• [Work request]
Restate, word for word, each entry that follows, but skip its pictures.

Stored data

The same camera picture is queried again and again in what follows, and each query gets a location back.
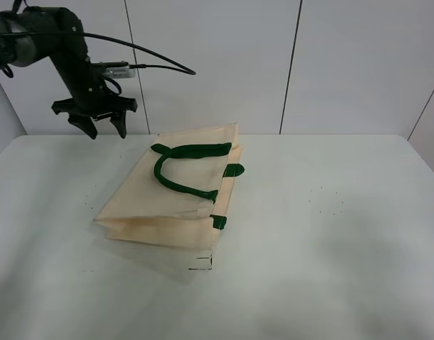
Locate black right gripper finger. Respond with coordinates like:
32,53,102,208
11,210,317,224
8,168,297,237
110,112,127,139

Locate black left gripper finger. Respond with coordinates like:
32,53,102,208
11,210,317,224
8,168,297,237
68,114,97,140

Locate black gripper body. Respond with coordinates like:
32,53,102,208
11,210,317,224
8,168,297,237
52,58,137,119

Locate cream linen bag green handles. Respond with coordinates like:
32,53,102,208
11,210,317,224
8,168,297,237
94,123,245,251

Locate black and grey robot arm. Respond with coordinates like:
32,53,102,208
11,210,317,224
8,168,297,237
0,2,138,139

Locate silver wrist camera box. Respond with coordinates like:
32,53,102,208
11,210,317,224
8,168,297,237
92,62,136,79

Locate black cable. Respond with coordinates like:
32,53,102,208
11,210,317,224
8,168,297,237
0,0,197,79

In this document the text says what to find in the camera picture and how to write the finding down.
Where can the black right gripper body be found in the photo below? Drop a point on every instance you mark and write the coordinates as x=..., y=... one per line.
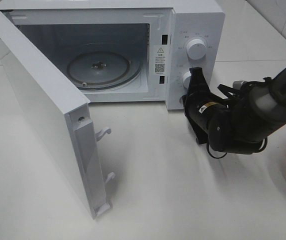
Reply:
x=206, y=112

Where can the round microwave door button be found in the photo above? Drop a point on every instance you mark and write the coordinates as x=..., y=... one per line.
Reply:
x=182, y=99

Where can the white microwave door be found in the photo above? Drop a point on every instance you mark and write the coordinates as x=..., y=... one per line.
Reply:
x=59, y=113

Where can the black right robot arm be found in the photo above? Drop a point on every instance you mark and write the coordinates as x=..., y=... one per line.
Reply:
x=241, y=122

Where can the lower white microwave knob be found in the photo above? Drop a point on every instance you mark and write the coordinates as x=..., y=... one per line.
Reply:
x=185, y=78

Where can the white microwave knob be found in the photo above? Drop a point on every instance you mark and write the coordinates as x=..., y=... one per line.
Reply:
x=185, y=78
x=196, y=48

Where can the upper white microwave knob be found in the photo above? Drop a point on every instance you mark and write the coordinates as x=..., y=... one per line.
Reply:
x=196, y=48

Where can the white microwave oven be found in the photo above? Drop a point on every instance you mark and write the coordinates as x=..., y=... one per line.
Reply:
x=153, y=31

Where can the glass microwave turntable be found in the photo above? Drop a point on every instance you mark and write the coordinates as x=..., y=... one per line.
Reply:
x=100, y=70

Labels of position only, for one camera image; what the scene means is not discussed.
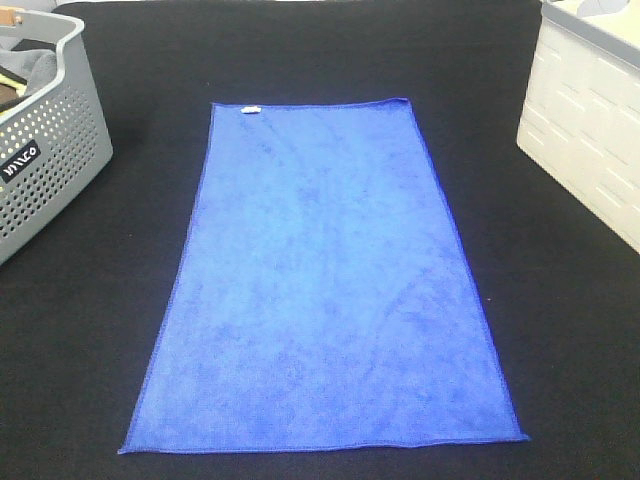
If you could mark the blue microfiber towel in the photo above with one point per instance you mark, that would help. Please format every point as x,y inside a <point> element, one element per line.
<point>323,299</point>

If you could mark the black tablecloth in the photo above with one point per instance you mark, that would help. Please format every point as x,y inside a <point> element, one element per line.
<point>82,303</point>

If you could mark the grey perforated plastic basket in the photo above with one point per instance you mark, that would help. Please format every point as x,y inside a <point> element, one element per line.
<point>54,143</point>

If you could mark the white plastic storage bin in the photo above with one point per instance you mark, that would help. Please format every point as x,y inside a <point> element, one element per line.
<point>580,116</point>

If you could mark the grey towel in basket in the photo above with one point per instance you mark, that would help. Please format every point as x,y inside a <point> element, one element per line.
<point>25,72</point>

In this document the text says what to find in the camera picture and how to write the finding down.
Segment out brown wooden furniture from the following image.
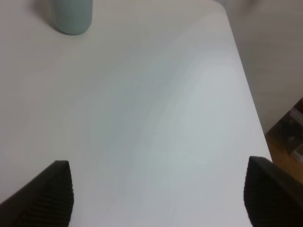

• [Written solution]
The same camera picture is queried again and again in what follows, and each query gets a location back.
Locate black right gripper finger. Respond with coordinates like:
32,53,102,208
11,210,317,224
8,168,297,237
110,112,127,139

Locate black left gripper finger. Respond with coordinates like:
32,53,102,208
11,210,317,224
8,168,297,237
68,114,97,140

Locate black gripper body. Respond with coordinates like:
32,53,102,208
11,210,317,224
8,168,297,237
52,58,137,119

Locate cream linen bag green handles. Respond with coordinates like:
32,53,102,208
11,210,317,224
8,168,297,237
94,123,245,251

Locate black and grey robot arm. Respond with coordinates like:
32,53,102,208
11,210,317,224
8,168,297,237
0,2,138,139

Locate silver wrist camera box. Respond with coordinates like:
32,53,102,208
11,210,317,224
8,168,297,237
92,62,136,79

Locate black cable. Respond with coordinates like:
32,53,102,208
11,210,317,224
8,168,297,237
0,0,197,79

In this document the text says what to find in the camera picture and how to write the finding down.
Where can the black right gripper body be found in the photo below? Drop a point on every instance you mark and write the coordinates as x=..., y=... one per line.
Reply:
x=206, y=112

Where can the round microwave door button be found in the photo above? Drop a point on every instance you mark and write the coordinates as x=..., y=... one per line.
Reply:
x=182, y=99

Where can the white microwave door be found in the photo above? Drop a point on every instance you mark and write the coordinates as x=..., y=... one per line.
Reply:
x=59, y=113

Where can the black right robot arm be found in the photo above? Drop a point on every instance you mark and write the coordinates as x=..., y=... one per line.
Reply:
x=241, y=122

Where can the lower white microwave knob be found in the photo above? Drop a point on every instance you mark and write the coordinates as x=..., y=... one per line.
Reply:
x=185, y=78

Where can the white microwave knob be found in the photo above? Drop a point on every instance you mark and write the coordinates as x=..., y=... one per line.
Reply:
x=185, y=78
x=196, y=48

Where can the upper white microwave knob be found in the photo above? Drop a point on every instance you mark and write the coordinates as x=..., y=... one per line.
Reply:
x=196, y=48

Where can the white microwave oven be found in the photo above? Drop a point on every instance you mark and write the coordinates as x=..., y=... one per line.
Reply:
x=153, y=31

Where can the glass microwave turntable be found in the photo above? Drop a point on every instance you mark and write the coordinates as x=..., y=... one per line.
Reply:
x=100, y=70

Labels of position only, for one camera image; what the scene means is not discussed.
If you could mark the blue microfiber towel in the photo above with one point per instance you mark, that would help. Please format every point as x,y inside a <point> element, one element per line.
<point>323,299</point>

If you could mark the black tablecloth in the photo above with one point per instance you mark, that would help. Please format every point as x,y inside a <point> element, one element per line.
<point>82,303</point>

If you could mark the grey perforated plastic basket in the photo above with one point per instance you mark, that would help. Please format every point as x,y inside a <point> element, one element per line.
<point>54,143</point>

If you could mark the white plastic storage bin in the photo above with one point per instance you mark, that would help. Please format every point as x,y inside a <point> element, one element per line.
<point>580,116</point>

If you could mark the grey towel in basket in the photo above with one point per instance you mark, that would help. Please format every point as x,y inside a <point> element, one element per line.
<point>25,72</point>

In this document the text says what to find in the camera picture and how to write the finding down.
Segment out brown wooden furniture from the following image.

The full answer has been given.